"""

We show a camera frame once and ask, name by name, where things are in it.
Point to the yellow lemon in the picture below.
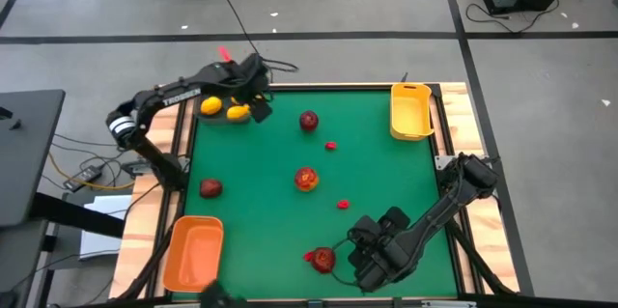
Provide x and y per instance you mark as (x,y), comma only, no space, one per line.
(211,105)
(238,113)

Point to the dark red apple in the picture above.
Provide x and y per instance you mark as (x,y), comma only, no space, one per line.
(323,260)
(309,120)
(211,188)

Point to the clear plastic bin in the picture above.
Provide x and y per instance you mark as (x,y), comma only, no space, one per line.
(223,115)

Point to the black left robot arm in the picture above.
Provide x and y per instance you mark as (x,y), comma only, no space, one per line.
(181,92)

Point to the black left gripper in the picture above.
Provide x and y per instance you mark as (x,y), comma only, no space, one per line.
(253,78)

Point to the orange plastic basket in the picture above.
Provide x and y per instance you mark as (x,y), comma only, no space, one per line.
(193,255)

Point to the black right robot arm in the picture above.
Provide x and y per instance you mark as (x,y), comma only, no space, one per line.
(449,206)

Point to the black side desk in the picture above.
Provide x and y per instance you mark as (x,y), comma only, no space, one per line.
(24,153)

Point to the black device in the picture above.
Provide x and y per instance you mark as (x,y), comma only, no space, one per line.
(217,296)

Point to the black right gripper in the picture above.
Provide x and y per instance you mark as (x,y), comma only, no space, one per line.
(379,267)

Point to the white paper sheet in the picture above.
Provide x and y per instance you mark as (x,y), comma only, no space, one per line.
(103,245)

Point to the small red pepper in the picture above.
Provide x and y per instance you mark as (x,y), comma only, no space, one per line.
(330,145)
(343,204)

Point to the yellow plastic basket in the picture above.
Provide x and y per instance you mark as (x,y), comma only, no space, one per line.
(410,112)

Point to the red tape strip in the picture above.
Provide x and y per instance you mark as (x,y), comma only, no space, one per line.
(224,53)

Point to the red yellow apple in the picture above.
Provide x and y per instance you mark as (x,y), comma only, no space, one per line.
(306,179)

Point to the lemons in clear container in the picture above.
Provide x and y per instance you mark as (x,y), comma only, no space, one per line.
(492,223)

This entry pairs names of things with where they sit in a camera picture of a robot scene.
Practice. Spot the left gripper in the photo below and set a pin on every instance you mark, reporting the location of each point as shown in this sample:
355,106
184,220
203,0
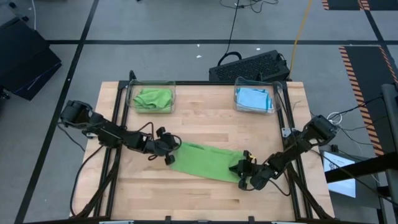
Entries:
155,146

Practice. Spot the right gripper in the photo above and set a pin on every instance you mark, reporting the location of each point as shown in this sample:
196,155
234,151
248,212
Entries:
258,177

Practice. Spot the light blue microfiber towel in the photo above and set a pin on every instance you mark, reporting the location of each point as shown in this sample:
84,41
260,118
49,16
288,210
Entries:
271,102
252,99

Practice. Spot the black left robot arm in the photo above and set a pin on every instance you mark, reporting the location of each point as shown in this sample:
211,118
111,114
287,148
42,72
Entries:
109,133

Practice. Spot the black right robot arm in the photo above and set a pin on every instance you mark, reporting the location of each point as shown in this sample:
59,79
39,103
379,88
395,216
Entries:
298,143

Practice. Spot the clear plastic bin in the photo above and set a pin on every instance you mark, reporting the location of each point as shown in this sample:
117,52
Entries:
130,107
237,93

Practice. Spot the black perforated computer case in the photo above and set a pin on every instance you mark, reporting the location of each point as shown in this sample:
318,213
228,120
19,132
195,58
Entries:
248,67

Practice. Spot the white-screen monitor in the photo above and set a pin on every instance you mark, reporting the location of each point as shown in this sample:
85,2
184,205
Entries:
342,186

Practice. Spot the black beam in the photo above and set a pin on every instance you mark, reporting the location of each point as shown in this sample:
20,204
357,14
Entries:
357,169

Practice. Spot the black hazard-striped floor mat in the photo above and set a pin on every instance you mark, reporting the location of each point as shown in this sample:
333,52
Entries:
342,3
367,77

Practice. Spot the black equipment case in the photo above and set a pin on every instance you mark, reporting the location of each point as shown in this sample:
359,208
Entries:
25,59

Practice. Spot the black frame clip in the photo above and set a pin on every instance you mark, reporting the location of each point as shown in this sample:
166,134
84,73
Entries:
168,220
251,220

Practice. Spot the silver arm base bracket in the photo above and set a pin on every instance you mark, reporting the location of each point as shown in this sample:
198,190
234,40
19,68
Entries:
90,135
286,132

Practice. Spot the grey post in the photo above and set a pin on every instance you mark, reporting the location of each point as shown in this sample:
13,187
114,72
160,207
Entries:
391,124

"""
"""

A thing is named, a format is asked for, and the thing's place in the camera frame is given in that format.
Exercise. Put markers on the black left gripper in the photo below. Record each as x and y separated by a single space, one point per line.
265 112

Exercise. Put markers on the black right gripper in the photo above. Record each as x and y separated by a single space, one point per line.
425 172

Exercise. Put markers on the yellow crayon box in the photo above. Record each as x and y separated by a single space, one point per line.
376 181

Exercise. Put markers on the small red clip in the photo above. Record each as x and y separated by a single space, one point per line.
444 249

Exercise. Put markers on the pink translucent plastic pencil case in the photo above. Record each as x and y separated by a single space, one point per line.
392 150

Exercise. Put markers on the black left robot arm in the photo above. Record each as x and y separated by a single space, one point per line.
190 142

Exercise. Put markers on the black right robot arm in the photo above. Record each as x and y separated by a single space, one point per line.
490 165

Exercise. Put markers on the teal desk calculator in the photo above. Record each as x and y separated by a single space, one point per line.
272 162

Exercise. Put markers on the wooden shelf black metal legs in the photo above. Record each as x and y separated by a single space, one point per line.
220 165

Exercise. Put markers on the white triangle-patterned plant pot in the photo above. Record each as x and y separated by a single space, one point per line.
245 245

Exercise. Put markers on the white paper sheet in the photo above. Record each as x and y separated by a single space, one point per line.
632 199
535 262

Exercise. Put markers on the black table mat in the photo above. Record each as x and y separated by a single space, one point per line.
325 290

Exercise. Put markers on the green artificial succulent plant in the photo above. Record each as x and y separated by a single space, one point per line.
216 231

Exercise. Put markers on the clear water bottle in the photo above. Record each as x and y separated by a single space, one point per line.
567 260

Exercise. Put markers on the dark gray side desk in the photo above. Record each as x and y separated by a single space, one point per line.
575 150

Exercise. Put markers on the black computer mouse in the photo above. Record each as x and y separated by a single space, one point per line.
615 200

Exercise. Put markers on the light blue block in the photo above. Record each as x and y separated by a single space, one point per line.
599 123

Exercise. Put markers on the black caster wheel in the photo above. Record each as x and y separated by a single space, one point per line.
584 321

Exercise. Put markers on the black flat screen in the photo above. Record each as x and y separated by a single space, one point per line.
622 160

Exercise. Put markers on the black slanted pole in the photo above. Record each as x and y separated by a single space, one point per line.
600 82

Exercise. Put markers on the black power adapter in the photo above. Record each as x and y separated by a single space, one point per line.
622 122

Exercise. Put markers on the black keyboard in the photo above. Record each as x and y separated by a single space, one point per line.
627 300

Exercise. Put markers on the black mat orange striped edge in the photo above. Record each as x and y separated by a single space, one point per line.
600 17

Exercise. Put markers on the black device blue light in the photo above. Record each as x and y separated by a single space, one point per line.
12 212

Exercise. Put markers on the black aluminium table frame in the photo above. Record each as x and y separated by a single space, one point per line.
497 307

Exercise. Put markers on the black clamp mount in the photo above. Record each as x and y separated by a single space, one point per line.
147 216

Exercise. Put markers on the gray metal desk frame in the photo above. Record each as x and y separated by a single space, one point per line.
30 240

"""
"""

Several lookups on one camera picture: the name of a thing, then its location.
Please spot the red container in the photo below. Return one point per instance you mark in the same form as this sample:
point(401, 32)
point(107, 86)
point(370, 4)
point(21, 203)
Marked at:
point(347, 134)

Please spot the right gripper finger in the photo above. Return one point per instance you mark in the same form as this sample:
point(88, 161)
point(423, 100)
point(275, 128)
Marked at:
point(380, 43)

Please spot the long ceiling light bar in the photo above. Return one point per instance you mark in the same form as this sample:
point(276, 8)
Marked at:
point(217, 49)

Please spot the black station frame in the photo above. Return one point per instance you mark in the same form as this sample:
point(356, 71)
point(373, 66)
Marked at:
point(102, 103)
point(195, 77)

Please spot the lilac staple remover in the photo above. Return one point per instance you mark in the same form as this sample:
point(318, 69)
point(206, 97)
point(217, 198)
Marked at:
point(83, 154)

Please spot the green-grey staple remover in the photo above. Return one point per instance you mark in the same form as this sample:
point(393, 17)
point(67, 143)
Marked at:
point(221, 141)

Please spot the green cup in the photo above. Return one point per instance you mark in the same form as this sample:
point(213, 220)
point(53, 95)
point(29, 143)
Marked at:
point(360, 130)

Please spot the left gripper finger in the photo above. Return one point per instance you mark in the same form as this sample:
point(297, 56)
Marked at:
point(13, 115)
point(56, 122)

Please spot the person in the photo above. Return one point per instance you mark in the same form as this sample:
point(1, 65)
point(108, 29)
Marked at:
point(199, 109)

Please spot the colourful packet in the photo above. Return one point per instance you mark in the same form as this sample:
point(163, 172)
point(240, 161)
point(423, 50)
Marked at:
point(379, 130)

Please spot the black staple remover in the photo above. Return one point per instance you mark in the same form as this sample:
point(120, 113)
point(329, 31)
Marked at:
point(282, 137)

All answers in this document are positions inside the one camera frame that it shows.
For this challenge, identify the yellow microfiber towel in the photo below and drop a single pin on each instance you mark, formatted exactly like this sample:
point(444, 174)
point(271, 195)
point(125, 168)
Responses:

"""

_WHAT IS REQUIRED:_ Copy out, from the data above, each line where the string "that" is present.

_EXERCISE ANSWER:_
A thing is named, a format is asked for, and the thing's place in the camera frame is given in that format.
All answers in this document are positions inside the one camera frame that it shows.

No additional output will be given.